- [EXERCISE DESCRIPTION]: Set down each line of the data exactly, but not the pictures.

- [DATA BLOCK]:

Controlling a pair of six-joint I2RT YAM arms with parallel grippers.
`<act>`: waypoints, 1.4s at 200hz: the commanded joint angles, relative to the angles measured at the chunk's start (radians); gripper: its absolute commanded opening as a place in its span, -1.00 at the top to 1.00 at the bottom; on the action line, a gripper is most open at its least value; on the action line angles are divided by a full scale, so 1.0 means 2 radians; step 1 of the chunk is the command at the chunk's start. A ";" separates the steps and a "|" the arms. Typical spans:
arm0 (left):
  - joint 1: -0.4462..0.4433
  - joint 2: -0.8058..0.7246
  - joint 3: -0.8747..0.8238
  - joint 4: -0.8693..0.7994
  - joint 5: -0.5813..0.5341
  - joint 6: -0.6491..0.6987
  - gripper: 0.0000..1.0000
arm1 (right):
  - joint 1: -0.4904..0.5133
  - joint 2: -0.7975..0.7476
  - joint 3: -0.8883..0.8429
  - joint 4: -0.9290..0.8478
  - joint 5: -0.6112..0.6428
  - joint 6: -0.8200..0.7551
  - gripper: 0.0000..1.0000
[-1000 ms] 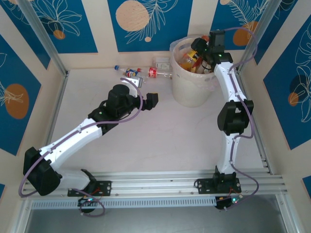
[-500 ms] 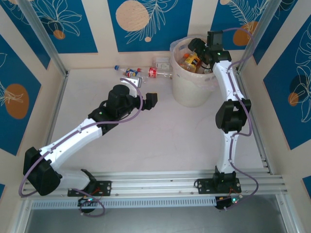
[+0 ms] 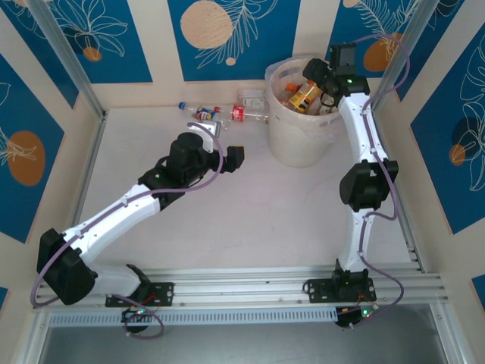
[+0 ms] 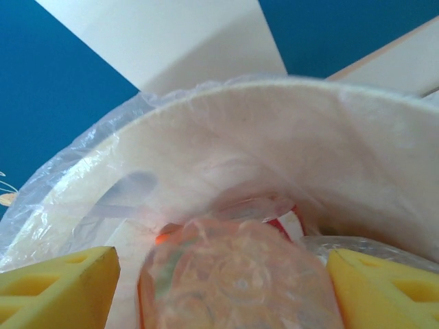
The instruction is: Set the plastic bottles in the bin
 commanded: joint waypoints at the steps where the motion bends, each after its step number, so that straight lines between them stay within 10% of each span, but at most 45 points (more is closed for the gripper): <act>1: 0.005 0.004 0.004 0.004 0.002 -0.006 -1.00 | 0.003 -0.025 0.010 -0.006 0.021 -0.039 -0.58; 218: 0.007 0.007 0.002 0.004 0.002 -0.009 -1.00 | 0.001 -0.042 -0.041 -0.113 0.085 -0.113 0.17; 280: 0.011 0.004 0.002 0.000 -0.003 -0.009 -1.00 | 0.000 0.008 -0.005 -0.151 0.091 -0.136 0.02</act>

- [YOUR RESPONSE]:
Controlling a pair of six-joint I2RT YAM arms with parallel grippers.
`<act>`: waypoints, 1.4s at 200hz: the commanded joint angles, relative to the angles measured at the chunk's start (radians); gripper: its absolute commanded opening as a place in its span, -1.00 at the top to 1.00 at the bottom; on the action line, a gripper is most open at its least value; on the action line angles are divided by a full scale, so 1.0 means 2 radians; step 1 of the chunk is the command at the chunk's start. A ";" separates the steps and a "|" the arms. Typical spans:
arm0 (left):
  - joint 1: -0.4462..0.4433
  - joint 2: -0.8058..0.7246
  - joint 3: -0.8747..0.8238
  - joint 4: -0.8693..0.7994
  - joint 5: -0.5813..0.5341
  - joint 6: -0.6491..0.6987
  - gripper: 0.0000..1.0000
arm1 (right):
  - joint 1: -0.4904..0.5133
  - joint 2: -0.7975..0.7476
  - joint 3: -0.8883..0.8429
  - joint 4: -0.9290..0.8478
  - joint 5: -0.6112..0.6428
  - joint 6: -0.8200..0.7551
  - gripper: 0.0000..1.0000
[-1000 ms] 
[-500 ms] 
[+0 ms] 
[+0 ms] 
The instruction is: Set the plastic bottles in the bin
 commanded: joint waypoints at the steps where the motion bends, each after its step number, so that straight lines between them stay within 10% of each span, but at most 45 points (more is closed for the gripper): <act>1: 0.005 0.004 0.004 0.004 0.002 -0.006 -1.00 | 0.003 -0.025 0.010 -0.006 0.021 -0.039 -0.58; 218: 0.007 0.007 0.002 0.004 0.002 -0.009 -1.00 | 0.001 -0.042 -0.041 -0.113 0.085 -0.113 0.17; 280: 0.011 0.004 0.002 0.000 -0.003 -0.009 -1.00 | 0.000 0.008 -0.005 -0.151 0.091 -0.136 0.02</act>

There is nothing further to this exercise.